§ Task:
Please find all lines in the data that hold the string "would" and copy them.

(Beginning of Supplied information)

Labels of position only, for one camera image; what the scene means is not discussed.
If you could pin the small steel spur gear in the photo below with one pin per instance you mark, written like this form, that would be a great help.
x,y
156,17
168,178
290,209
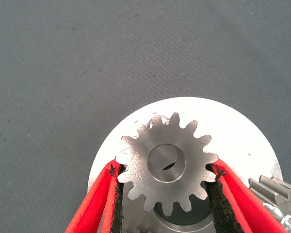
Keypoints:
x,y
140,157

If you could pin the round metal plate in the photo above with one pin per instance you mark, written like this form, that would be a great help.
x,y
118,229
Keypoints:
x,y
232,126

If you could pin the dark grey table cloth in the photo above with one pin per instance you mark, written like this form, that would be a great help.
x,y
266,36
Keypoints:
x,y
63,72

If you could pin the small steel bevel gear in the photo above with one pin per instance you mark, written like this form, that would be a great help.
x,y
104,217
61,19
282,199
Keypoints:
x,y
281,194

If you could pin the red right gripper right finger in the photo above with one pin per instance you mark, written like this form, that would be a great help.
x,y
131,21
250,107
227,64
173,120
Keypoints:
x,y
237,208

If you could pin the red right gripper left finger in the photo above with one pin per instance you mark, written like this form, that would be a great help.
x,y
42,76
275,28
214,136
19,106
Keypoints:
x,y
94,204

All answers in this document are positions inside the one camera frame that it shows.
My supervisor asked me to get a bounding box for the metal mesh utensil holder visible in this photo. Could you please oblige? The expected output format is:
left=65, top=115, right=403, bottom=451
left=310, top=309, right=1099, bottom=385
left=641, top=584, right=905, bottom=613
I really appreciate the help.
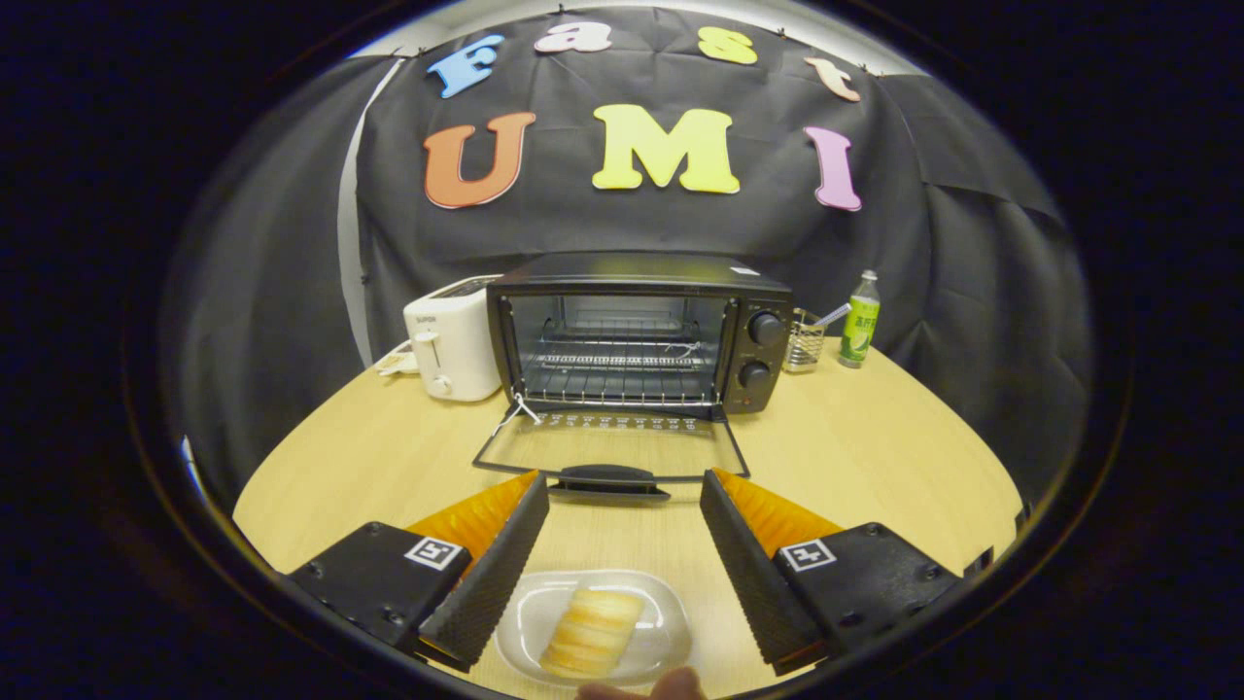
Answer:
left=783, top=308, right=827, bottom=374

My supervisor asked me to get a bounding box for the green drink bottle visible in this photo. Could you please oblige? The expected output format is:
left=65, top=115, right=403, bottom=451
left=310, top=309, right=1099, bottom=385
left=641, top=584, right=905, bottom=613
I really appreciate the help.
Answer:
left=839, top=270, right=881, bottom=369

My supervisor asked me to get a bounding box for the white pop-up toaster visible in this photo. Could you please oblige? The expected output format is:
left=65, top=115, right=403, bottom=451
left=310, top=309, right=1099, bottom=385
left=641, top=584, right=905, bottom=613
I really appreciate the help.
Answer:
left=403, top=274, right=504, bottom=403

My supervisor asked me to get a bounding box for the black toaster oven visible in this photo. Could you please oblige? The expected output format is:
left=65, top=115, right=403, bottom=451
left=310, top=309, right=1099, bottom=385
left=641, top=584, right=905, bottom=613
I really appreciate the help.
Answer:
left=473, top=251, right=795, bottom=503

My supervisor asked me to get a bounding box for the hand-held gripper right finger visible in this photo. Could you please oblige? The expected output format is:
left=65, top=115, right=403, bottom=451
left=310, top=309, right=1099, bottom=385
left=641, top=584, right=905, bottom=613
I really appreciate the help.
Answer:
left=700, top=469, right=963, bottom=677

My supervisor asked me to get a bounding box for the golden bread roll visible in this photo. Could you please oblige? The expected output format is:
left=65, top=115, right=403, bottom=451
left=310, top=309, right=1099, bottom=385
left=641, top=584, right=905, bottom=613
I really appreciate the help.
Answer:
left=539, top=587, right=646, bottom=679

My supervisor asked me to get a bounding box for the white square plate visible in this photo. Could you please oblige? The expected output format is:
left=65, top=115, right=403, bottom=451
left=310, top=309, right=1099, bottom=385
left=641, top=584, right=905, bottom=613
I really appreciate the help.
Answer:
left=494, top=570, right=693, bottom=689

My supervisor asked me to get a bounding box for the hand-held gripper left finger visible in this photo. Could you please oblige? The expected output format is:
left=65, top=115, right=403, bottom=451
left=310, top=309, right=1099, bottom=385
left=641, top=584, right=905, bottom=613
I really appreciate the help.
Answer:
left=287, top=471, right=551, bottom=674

(End of Supplied information)
(Beginning of Supplied information)

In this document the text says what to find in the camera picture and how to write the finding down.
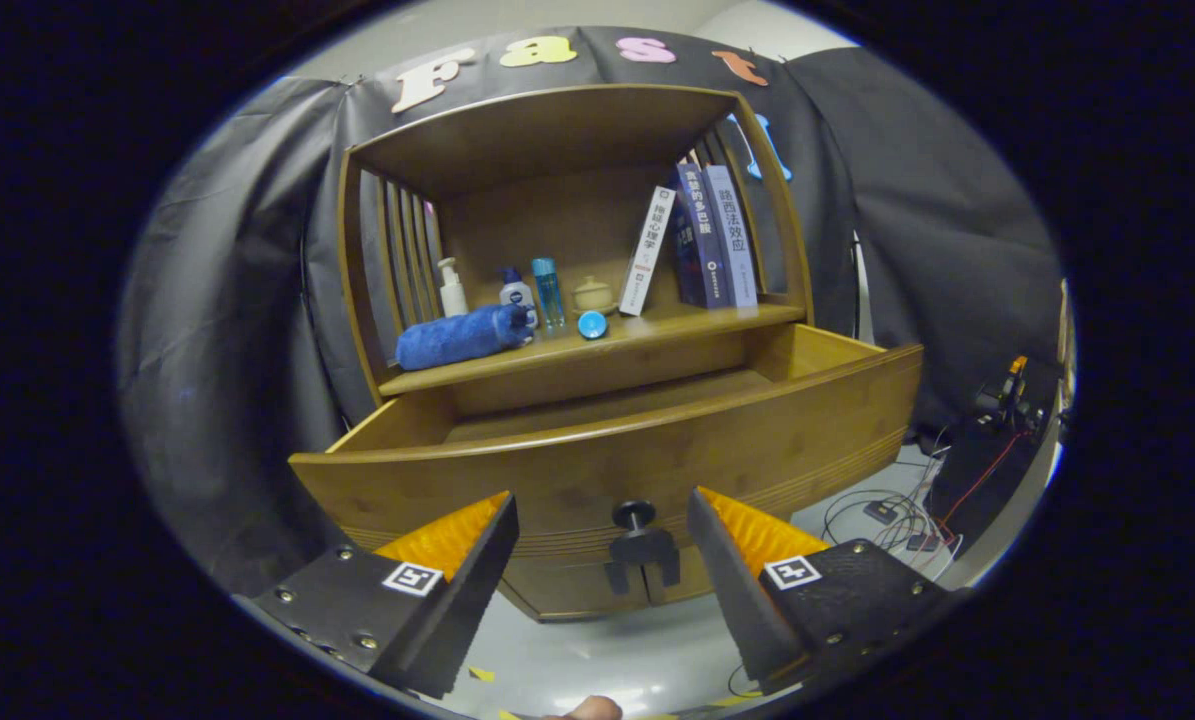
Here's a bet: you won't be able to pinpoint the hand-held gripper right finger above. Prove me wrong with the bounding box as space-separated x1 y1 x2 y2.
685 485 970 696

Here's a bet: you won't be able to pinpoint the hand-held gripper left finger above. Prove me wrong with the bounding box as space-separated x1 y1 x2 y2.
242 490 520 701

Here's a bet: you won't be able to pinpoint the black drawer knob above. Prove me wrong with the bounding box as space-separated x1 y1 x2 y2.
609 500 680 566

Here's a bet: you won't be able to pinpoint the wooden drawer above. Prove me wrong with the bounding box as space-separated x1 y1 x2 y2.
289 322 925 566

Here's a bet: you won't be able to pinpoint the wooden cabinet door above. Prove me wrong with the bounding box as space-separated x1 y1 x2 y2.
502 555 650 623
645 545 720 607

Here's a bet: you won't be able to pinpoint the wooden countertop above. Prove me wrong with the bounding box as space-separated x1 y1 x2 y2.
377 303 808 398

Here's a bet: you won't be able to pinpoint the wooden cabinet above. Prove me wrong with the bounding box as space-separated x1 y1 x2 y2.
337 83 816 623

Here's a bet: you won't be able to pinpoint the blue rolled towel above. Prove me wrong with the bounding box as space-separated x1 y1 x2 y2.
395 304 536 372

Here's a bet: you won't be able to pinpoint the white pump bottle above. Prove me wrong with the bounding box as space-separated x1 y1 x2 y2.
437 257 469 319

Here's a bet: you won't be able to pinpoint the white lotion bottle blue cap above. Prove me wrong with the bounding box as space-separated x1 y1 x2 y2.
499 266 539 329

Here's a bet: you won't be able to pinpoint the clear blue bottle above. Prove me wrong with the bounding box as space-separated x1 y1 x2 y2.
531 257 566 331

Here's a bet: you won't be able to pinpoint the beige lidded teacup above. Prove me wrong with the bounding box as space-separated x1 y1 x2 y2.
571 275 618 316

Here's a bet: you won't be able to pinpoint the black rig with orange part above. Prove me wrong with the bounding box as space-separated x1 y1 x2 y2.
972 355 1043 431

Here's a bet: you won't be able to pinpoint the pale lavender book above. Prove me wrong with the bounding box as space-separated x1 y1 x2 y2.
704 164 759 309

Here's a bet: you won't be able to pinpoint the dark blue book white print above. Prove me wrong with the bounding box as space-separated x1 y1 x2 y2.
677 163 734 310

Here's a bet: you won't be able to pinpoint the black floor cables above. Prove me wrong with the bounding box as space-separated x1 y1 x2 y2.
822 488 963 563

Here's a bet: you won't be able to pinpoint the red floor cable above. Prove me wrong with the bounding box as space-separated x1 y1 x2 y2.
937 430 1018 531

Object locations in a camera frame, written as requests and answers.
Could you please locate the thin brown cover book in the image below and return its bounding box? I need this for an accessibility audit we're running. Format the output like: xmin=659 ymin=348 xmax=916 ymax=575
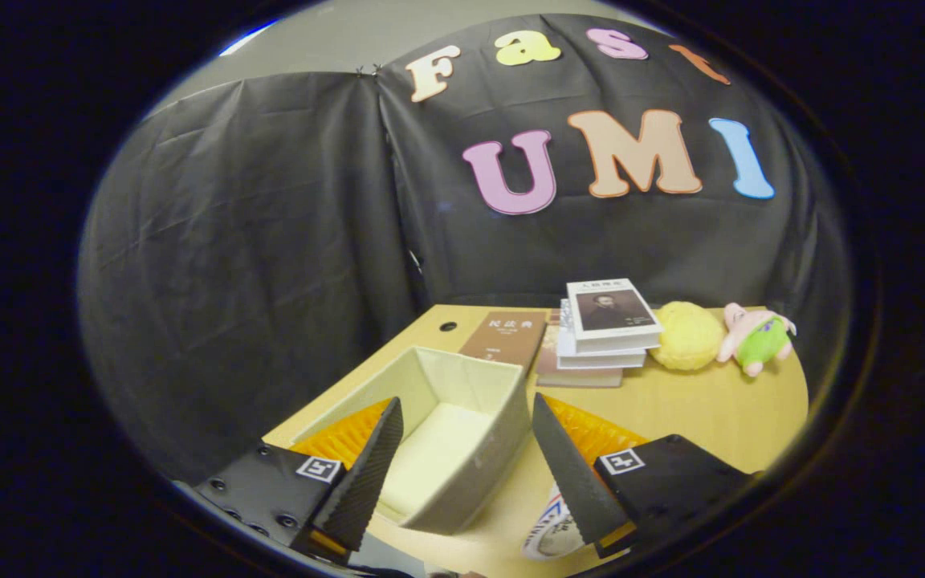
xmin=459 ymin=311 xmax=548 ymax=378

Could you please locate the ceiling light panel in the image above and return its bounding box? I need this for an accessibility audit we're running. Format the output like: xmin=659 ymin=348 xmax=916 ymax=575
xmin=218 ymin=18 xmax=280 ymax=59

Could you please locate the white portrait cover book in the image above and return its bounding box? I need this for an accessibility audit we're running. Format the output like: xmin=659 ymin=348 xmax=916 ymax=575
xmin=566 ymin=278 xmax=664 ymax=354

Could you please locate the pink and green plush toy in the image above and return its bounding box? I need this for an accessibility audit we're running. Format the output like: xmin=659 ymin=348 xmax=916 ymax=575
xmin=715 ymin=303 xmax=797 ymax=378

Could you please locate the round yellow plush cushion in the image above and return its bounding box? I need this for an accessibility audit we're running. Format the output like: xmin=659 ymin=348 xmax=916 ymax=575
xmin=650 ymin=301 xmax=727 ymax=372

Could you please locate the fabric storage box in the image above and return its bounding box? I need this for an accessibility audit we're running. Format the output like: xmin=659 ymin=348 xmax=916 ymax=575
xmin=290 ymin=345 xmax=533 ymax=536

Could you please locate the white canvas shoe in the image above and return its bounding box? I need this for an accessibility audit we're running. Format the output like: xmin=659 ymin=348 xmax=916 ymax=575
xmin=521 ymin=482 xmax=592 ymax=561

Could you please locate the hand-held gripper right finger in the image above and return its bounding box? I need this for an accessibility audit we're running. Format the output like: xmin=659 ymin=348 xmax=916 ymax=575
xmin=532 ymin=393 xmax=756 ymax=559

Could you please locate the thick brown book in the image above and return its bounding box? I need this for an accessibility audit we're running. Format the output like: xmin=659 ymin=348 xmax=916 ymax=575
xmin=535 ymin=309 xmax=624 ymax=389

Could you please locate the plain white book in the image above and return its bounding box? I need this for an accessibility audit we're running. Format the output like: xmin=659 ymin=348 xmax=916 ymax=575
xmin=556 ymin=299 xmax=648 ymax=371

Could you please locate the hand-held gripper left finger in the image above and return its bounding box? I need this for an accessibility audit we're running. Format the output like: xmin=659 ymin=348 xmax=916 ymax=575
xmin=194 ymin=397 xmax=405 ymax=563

(End of Supplied information)

§ Response area:
If you could pin the small steel spur gear in the photo below with one pin per instance you mark, written like this form, that would be a great help.
If you could pin the round metal plate in the photo above with one pin per instance you mark, written like this form, that would be a great help.
If you could pin the dark grey table cloth in the photo above with one pin per instance you mark, written like this form, that would be a great help.
If you could pin the small steel bevel gear in the photo above with one pin per instance you mark, written like this form, that would be a great help.
If you could pin the red right gripper right finger in the photo above with one pin per instance you mark, written like this form, that would be a great help.
If you could pin the red right gripper left finger in the photo above with one pin per instance you mark, written like this form, that would be a great help.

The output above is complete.